# Required work:
Images are to be left out when the records below are printed word for word.

# Record extracts:
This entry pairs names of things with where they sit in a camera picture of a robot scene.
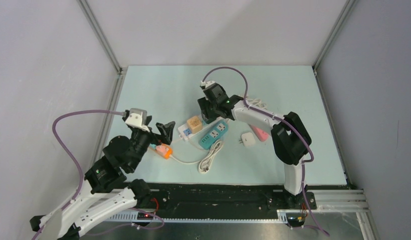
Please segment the white multicolour power strip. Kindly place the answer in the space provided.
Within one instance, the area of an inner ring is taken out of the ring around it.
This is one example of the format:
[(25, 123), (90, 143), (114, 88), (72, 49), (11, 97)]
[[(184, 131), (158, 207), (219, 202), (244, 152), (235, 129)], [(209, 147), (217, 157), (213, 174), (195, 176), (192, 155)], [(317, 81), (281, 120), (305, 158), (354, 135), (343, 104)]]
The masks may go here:
[(212, 126), (214, 126), (218, 121), (223, 120), (222, 117), (218, 117), (213, 122), (206, 123), (200, 114), (194, 116), (194, 118), (199, 119), (202, 124), (202, 129), (199, 130), (198, 132), (192, 133), (191, 129), (189, 128), (188, 121), (186, 121), (184, 124), (182, 124), (181, 126), (177, 128), (179, 138), (184, 140), (185, 142), (187, 142), (188, 140), (190, 140), (191, 138), (193, 138), (194, 136), (198, 134), (205, 133)]

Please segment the beige cube plug adapter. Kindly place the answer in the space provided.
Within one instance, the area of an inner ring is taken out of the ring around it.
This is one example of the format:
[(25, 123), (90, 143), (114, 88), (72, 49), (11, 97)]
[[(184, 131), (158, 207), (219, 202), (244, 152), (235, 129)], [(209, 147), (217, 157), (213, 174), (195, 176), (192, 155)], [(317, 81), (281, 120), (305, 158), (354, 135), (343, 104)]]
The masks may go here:
[(196, 134), (203, 129), (203, 122), (197, 115), (189, 118), (186, 124), (192, 134)]

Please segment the orange power strip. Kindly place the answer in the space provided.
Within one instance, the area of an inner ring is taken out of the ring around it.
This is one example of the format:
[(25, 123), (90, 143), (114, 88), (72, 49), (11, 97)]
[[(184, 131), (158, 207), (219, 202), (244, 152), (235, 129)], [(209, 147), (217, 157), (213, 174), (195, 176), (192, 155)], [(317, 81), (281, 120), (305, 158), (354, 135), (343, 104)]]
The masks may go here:
[(173, 149), (164, 143), (160, 145), (151, 144), (149, 149), (166, 160), (168, 160), (173, 154)]

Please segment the white plug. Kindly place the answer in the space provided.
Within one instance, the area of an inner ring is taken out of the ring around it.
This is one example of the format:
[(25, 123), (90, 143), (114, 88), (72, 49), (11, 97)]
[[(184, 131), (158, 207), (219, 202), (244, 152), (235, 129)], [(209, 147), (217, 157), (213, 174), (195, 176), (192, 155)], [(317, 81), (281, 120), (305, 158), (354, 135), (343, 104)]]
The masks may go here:
[(239, 142), (245, 147), (252, 147), (256, 144), (256, 140), (252, 132), (245, 132), (241, 134)]

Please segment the pink triangular power strip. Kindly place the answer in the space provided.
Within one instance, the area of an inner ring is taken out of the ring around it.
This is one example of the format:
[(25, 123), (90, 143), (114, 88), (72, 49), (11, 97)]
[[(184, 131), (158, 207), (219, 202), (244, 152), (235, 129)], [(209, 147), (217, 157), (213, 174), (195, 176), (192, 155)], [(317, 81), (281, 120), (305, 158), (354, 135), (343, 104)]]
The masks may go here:
[(265, 142), (269, 138), (269, 134), (264, 130), (253, 125), (249, 125), (249, 127), (251, 128), (251, 130), (256, 135), (259, 141)]

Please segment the pink small plug adapter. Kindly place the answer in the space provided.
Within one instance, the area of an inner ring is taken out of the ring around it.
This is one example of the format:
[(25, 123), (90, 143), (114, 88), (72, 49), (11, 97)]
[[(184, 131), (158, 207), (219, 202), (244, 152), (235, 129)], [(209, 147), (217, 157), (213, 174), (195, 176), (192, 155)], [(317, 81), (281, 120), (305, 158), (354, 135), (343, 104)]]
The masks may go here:
[(159, 155), (165, 156), (168, 153), (169, 149), (166, 146), (159, 145), (156, 147), (156, 151)]

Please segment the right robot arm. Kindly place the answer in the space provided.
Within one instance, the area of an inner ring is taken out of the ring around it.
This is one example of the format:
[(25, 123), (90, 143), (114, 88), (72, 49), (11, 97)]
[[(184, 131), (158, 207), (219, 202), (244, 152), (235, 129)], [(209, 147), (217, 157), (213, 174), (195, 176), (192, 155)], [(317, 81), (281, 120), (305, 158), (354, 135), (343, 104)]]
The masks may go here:
[(284, 203), (296, 209), (304, 202), (302, 194), (305, 156), (312, 156), (312, 139), (302, 120), (295, 112), (278, 116), (266, 109), (249, 104), (243, 97), (229, 97), (224, 88), (214, 81), (200, 84), (204, 97), (198, 99), (202, 118), (211, 123), (218, 117), (243, 122), (257, 127), (271, 136), (274, 152), (284, 164)]

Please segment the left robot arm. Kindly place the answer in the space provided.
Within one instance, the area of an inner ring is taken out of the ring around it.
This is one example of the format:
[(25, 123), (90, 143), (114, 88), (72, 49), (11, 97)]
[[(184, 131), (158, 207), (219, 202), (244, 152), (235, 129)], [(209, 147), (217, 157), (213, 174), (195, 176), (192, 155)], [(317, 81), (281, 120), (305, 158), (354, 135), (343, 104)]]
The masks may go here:
[(152, 192), (143, 179), (127, 185), (126, 174), (134, 173), (150, 145), (169, 145), (173, 140), (175, 122), (156, 123), (159, 133), (143, 124), (129, 124), (131, 136), (115, 136), (102, 150), (104, 155), (86, 171), (81, 185), (69, 200), (47, 215), (33, 216), (29, 223), (35, 236), (44, 237), (51, 228), (51, 217), (59, 227), (53, 231), (55, 240), (78, 240), (107, 218), (129, 208), (146, 208)]

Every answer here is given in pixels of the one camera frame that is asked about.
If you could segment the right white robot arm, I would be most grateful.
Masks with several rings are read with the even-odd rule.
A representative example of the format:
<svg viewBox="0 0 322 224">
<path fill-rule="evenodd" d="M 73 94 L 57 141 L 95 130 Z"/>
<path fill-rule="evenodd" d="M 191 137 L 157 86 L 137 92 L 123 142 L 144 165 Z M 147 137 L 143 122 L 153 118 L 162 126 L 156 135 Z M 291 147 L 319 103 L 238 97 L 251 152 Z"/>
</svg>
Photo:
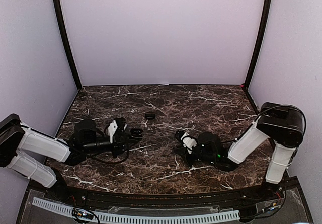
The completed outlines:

# Solved problem:
This entry pairs names of things with where they sit in a camera picture of a robot scene.
Please segment the white multicolour power strip. Kindly place the answer in the space provided.
Within one instance, the area of an inner ring is taken out of the ring around it.
This is one example of the format:
[(25, 123), (90, 143), (114, 88), (72, 49), (11, 97)]
[[(184, 131), (158, 207), (219, 202), (244, 152), (235, 129)], [(209, 147), (217, 157), (213, 174), (195, 176), (192, 155)], [(317, 81), (281, 120), (305, 158), (354, 135), (343, 104)]]
The masks may go here:
[(212, 126), (214, 126), (218, 121), (223, 120), (222, 117), (218, 117), (213, 122), (206, 123), (200, 114), (194, 116), (194, 118), (199, 119), (202, 124), (202, 129), (199, 130), (198, 132), (192, 133), (191, 129), (189, 128), (188, 121), (186, 121), (184, 124), (182, 124), (181, 126), (177, 128), (179, 138), (184, 140), (185, 142), (187, 142), (188, 140), (190, 140), (191, 138), (193, 138), (194, 136), (198, 134), (205, 133)]

Please segment the beige cube plug adapter. Kindly place the answer in the space provided.
Within one instance, the area of an inner ring is taken out of the ring around it.
This is one example of the format:
[(25, 123), (90, 143), (114, 88), (72, 49), (11, 97)]
[[(184, 131), (158, 207), (219, 202), (244, 152), (235, 129)], [(209, 147), (217, 157), (213, 174), (195, 176), (192, 155)], [(317, 81), (281, 120), (305, 158), (354, 135), (343, 104)]]
The masks may go here:
[(196, 134), (203, 129), (203, 122), (197, 115), (189, 118), (186, 124), (192, 134)]

Please segment the orange power strip. Kindly place the answer in the space provided.
Within one instance, the area of an inner ring is taken out of the ring around it.
This is one example of the format:
[(25, 123), (90, 143), (114, 88), (72, 49), (11, 97)]
[[(184, 131), (158, 207), (219, 202), (244, 152), (235, 129)], [(209, 147), (217, 157), (213, 174), (195, 176), (192, 155)], [(317, 81), (281, 120), (305, 158), (354, 135), (343, 104)]]
The masks may go here:
[(173, 149), (164, 143), (160, 145), (151, 144), (149, 149), (166, 160), (168, 160), (173, 154)]

Please segment the white plug. Kindly place the answer in the space provided.
Within one instance, the area of an inner ring is taken out of the ring around it.
This is one example of the format:
[(25, 123), (90, 143), (114, 88), (72, 49), (11, 97)]
[[(184, 131), (158, 207), (219, 202), (244, 152), (235, 129)], [(209, 147), (217, 157), (213, 174), (195, 176), (192, 155)], [(317, 81), (281, 120), (305, 158), (354, 135), (343, 104)]]
The masks may go here:
[(239, 142), (245, 147), (252, 147), (256, 144), (256, 140), (252, 132), (245, 132), (241, 134)]

Please segment the pink triangular power strip. Kindly place the answer in the space provided.
Within one instance, the area of an inner ring is taken out of the ring around it.
This is one example of the format:
[(25, 123), (90, 143), (114, 88), (72, 49), (11, 97)]
[[(184, 131), (158, 207), (219, 202), (244, 152), (235, 129)], [(209, 147), (217, 157), (213, 174), (195, 176), (192, 155)], [(317, 81), (281, 120), (305, 158), (354, 135), (343, 104)]]
The masks may go here:
[(265, 142), (269, 138), (269, 134), (264, 130), (253, 125), (249, 125), (249, 127), (251, 128), (251, 130), (256, 135), (259, 141)]

Please segment the pink small plug adapter. Kindly place the answer in the space provided.
Within one instance, the area of an inner ring is taken out of the ring around it.
This is one example of the format:
[(25, 123), (90, 143), (114, 88), (72, 49), (11, 97)]
[[(184, 131), (158, 207), (219, 202), (244, 152), (235, 129)], [(209, 147), (217, 157), (213, 174), (195, 176), (192, 155)], [(317, 81), (281, 120), (305, 158), (354, 135), (343, 104)]]
The masks may go here:
[(159, 155), (165, 156), (168, 153), (169, 149), (166, 146), (159, 145), (156, 147), (156, 151)]

Please segment the right robot arm. Kindly place the answer in the space provided.
Within one instance, the area of an inner ring is taken out of the ring around it.
This is one example of the format:
[(25, 123), (90, 143), (114, 88), (72, 49), (11, 97)]
[[(184, 131), (158, 207), (219, 202), (244, 152), (235, 129)], [(209, 147), (217, 157), (213, 174), (195, 176), (192, 155)], [(317, 81), (281, 120), (305, 158), (354, 135), (343, 104)]]
The masks may go here:
[(284, 203), (296, 209), (304, 202), (302, 194), (305, 156), (312, 156), (312, 139), (302, 120), (295, 112), (278, 116), (266, 109), (249, 104), (243, 97), (229, 97), (224, 88), (214, 81), (200, 84), (204, 97), (198, 99), (202, 118), (211, 123), (218, 117), (243, 122), (257, 127), (271, 136), (274, 152), (284, 164)]

Please segment the left robot arm. Kindly place the answer in the space provided.
Within one instance, the area of an inner ring is taken out of the ring around it.
This is one example of the format:
[(25, 123), (90, 143), (114, 88), (72, 49), (11, 97)]
[[(184, 131), (158, 207), (219, 202), (244, 152), (235, 129)], [(209, 147), (217, 157), (213, 174), (195, 176), (192, 155)], [(317, 81), (281, 120), (305, 158), (354, 135), (343, 104)]]
The masks may go here:
[(152, 192), (143, 179), (127, 185), (126, 174), (134, 173), (150, 145), (169, 145), (173, 140), (175, 122), (156, 123), (159, 133), (143, 124), (129, 124), (131, 136), (115, 136), (102, 150), (104, 155), (86, 171), (81, 185), (69, 200), (47, 215), (33, 216), (29, 223), (35, 236), (44, 237), (51, 228), (51, 217), (59, 227), (53, 231), (55, 240), (78, 240), (107, 218), (129, 208), (146, 208)]

Every answer here is given in pixels of the one camera frame that is asked about.
If you could segment the right white robot arm, I would be most grateful.
Masks with several rings are read with the even-odd rule.
A representative example of the format:
<svg viewBox="0 0 322 224">
<path fill-rule="evenodd" d="M 73 94 L 57 141 L 95 130 Z"/>
<path fill-rule="evenodd" d="M 191 137 L 157 86 L 137 92 L 123 142 L 144 165 Z M 147 137 L 143 122 L 153 118 L 162 126 L 156 135 Z M 291 147 L 319 103 L 238 97 L 251 152 Z"/>
</svg>
Photo:
The completed outlines:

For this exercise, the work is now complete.